Directions:
Could you restate the data below word for word, without its pictures?
===============
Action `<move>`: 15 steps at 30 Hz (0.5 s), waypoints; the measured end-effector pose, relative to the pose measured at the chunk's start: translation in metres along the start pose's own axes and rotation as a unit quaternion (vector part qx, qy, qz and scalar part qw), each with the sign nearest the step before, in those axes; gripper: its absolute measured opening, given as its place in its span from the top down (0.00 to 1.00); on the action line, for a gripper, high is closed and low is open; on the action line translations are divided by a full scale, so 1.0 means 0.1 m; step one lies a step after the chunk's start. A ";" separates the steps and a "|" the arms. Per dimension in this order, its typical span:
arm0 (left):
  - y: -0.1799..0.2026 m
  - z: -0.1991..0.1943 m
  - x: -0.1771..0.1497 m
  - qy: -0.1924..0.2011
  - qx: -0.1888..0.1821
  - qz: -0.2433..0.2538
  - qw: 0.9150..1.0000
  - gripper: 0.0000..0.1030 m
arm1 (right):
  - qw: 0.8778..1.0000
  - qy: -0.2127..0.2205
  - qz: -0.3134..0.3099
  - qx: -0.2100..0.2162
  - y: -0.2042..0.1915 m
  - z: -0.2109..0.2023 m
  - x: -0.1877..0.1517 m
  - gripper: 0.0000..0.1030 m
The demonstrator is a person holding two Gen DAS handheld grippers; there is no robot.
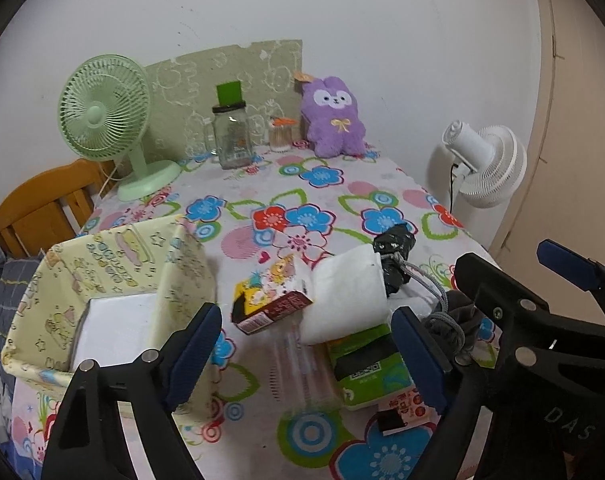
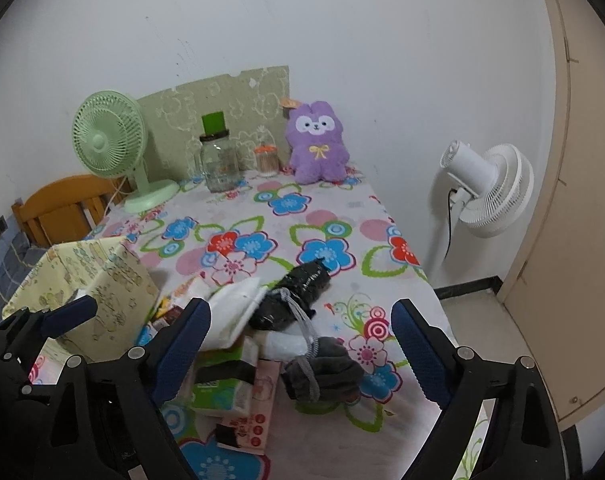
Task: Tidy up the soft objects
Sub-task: 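Grasp the gray knit glove with the right tool while the left tool grasps the white cloth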
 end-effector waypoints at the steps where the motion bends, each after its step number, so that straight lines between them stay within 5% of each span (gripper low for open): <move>1: 0.02 0.03 0.00 -0.003 -0.001 0.001 1.000 0.15 | 1.000 -0.003 0.002 0.000 0.02 0.03 -0.02 0.09; 15: 0.14 0.43 -0.11 -0.031 0.004 0.014 0.999 0.24 | 0.998 -0.056 0.012 -0.001 0.14 0.41 -0.25 0.11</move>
Point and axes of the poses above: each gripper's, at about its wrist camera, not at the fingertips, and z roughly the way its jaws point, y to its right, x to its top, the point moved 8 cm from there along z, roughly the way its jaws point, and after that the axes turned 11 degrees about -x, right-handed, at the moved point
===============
Exercise solution:
Action `<move>`: 15 steps at 30 Hz (0.5 s), waypoints; the measured end-effector pose, relative to the pose measured at the chunk's start: translation in metres along the start pose's own axes and rotation as a unit quaternion (vector part qx, qy, qz and scalar part qw), each with the sign nearest the step before, in those axes; gripper: its absolute measured opening, given as its place in its span from the top down (0.00 to 1.00); on the action line, for a gripper, high is closed and low is open; on the action line translations are divided by a full scale, so 1.0 means 0.1 m; step one lies a step after the chunk's start. A ";" separates the steps and a "|" the arms. Per dimension in this order, its typical span:
arm0 (left):
  - y: -0.1799..0.2026 m
  - z: -0.1991..0.1943 m
  - x: -0.1771..0.1497 m
  - qy: -0.1924..0.2011
  - qx: -0.1888..0.1821
  - qz: -0.2433..0.2538
  - qw: 0.9150..1.0000
  - gripper: 0.0000..0.1030 m
arm1 (right):
  - qw: 0.8778..1.0000
  - qy: -0.2127..0.2205
  - qz: -0.3134..0.3099
  - qx: -0.2100..0.2162
  - y: -0.2042..0.1915 m
  - z: -0.2109..0.2023 m
  - x: -0.1877..0.1517 m
  - gripper: 0.0000..0.1030 m
The demonstrator is a person holding two Gen DAS handheld grippers; there is no robot.
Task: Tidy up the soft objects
Sub-task: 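Grasp the gray knit glove with the right tool while the left tool grasps the white cloth
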 end-effector waypoints at the steps where the motion bends, each after its step number, so that straight lines between them stay within 5% of each span (gripper low for open): <move>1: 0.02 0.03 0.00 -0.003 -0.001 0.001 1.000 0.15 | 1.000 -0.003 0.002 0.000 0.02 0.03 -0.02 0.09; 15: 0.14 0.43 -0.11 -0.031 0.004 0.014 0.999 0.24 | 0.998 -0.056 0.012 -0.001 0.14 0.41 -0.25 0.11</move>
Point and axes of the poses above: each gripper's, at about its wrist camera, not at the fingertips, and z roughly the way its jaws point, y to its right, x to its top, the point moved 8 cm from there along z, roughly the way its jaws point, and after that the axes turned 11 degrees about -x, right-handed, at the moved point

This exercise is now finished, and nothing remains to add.